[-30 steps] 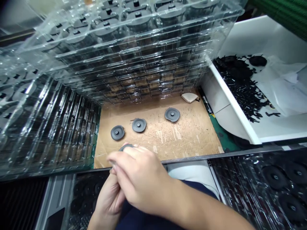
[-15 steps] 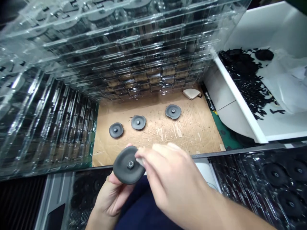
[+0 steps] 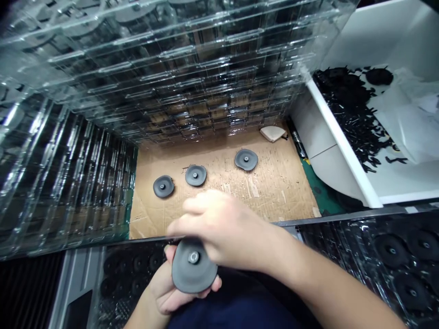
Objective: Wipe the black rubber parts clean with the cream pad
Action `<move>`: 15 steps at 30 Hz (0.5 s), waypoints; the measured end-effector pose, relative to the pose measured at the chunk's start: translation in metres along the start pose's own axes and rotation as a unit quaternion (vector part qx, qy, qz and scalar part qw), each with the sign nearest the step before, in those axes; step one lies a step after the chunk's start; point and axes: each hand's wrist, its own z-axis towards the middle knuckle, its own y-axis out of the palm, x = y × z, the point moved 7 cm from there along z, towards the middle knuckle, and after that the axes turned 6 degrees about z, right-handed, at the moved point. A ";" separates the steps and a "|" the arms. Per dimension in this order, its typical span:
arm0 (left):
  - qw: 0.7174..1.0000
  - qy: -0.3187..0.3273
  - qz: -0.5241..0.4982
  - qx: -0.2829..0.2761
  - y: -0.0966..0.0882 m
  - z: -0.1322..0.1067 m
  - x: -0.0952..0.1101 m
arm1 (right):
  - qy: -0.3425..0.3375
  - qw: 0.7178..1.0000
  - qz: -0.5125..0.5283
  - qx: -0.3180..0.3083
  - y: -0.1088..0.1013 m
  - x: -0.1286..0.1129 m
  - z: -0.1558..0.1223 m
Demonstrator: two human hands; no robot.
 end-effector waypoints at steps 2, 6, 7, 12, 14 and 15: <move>0.994 -0.051 -0.059 -0.079 0.012 -0.001 -0.002 | 0.088 0.993 -0.044 0.062 0.002 0.026 -0.011; 0.987 -0.028 -0.105 -0.121 0.015 -0.005 0.009 | 0.155 0.983 -0.001 0.095 0.037 0.072 -0.040; 0.988 -0.020 -0.099 -0.114 0.013 -0.006 0.010 | 0.159 0.982 -0.002 0.098 0.045 0.080 -0.046; 0.994 0.026 -0.071 -0.083 0.008 -0.008 0.016 | 0.203 0.965 -0.026 0.166 0.029 0.073 -0.054; 0.997 0.053 -0.031 -0.043 0.005 -0.008 0.020 | 0.185 0.962 -0.027 0.199 0.007 0.042 -0.044; 0.998 0.068 -0.005 -0.014 0.002 -0.008 0.022 | 0.127 0.973 -0.021 0.194 0.000 0.019 -0.034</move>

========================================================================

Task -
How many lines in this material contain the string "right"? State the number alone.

Written answer -
2